With a smooth sheet of silicon, many of the incident photons simply bounce off the surface. The presence of the cones captures a far greater percentage. I’ve seen it explained as 1) causing the photons to bounce around in the needles, eventually being captured and 2) providing a gradual change in refractive index rather than an abrupt change (and the former could simply be the underlying mechanism that gives rise to what appears to be the latter).
Because so many photons are absorbed, the surface appears black. Hence the moniker. So we’re not only converting more of the electrons we capture; we’re snaring more in the bargain, providing a bigger supply for conversion – double bonus.
Finally, there’s the matter of gain. It’s possible to cause a cascade of electrons by applying a bias that causes one stimulated electron to crash into another, knocking it out and sending it crashing into yet another, and so on, creating an avalanche of electrons. The nice thing is that you get more bang for the buck: one photon stimulating one electron results in far more than one electron in motion. The downside is that you need a healthy bias to get this process rocking.
There’s a similar, but different, process that goes on with black silicon, allowing amplification at a lower bias voltage than needed for avalanche. This is referred to as photoconductive gain. Specific information on this process is not easy to find, but it may well be a simple manifestation of the photoconductive effect, where mobility increases in the presence of light. So it takes only a slight bias to establish a current that can be modified by impinging light, and you end up with a stronger signal than that generated purely by electrons being knocked about.

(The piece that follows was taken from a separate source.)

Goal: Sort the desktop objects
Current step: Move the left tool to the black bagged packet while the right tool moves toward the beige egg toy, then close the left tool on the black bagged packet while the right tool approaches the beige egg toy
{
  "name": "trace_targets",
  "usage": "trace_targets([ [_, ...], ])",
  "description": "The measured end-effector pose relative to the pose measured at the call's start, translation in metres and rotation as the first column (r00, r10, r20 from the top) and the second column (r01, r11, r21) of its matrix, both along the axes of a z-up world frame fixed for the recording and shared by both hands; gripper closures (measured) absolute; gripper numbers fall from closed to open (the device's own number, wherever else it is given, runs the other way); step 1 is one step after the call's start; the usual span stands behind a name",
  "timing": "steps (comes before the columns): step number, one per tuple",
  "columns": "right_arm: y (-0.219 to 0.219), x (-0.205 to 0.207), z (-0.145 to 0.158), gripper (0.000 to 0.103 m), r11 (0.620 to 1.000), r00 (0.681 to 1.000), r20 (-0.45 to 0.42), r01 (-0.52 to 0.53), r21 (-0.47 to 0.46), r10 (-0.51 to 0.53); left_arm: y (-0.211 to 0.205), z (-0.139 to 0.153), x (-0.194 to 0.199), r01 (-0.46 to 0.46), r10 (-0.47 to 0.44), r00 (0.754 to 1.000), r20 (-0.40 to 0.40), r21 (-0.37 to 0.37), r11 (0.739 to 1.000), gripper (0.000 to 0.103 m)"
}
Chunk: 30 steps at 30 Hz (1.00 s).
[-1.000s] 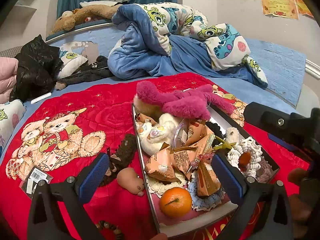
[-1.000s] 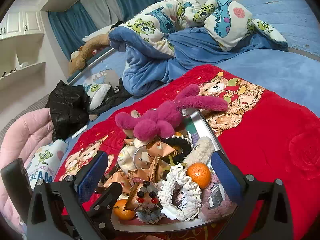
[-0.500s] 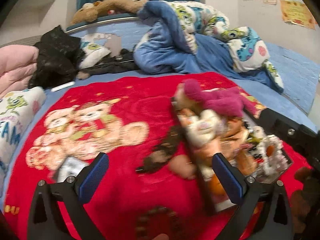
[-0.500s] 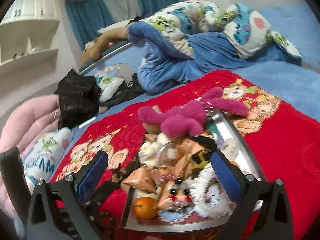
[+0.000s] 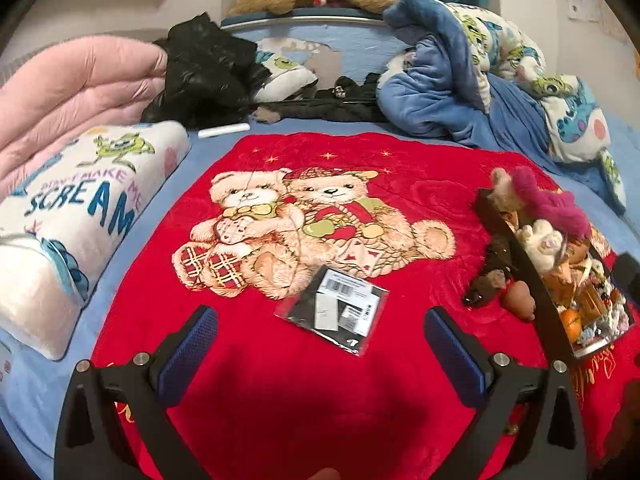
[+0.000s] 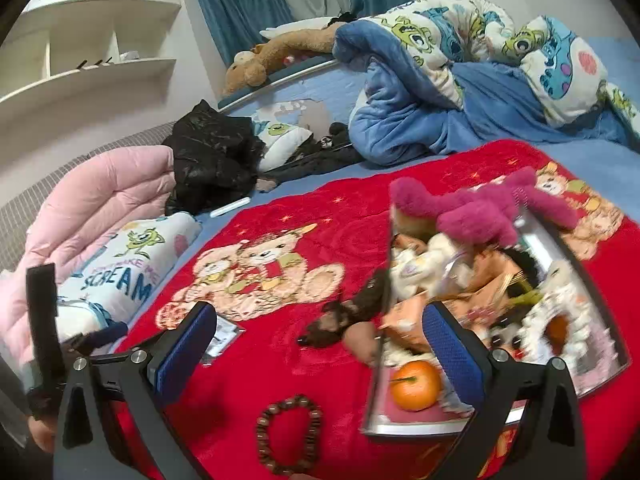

So that’s a summary of what black silicon is all about: a material that is better at capturing and converting light to electricity across a wider region of the spectrum. As to who is doing anything about it, there appear to be two different groups developing this technology – one for solar cells, one for infrared sensors.
The Solasys project in Europe has the goal of making solar cells both more efficient and less expensive to produce. Texturing surfaces, which has been known to help efficiency, has traditionally been done with chemical etches; the new laser technique can eliminate the need for many of the chemicals. In addition, the laser process doesn’t depend on the crystal orientation of the underlying silicon in the way that many of the chemicals do. This means that it can be used on poly-crystalline or even amorphous silicon just as effectively as on single-crystal silicon.
Meanwhile, SiOnyx is using this to develop better infrared sensors. They’re the name more commonly associated with the process, having spun out of the Harvard group that identified the secret dopant recipe.
It’s not clear when all of this will turn into product on the shelf, but the Solasys project is due to report out in August, so, unless that gets delayed, they’re nearing the finish line. Until then, it seems that the information flow may continue in its current state of blackout.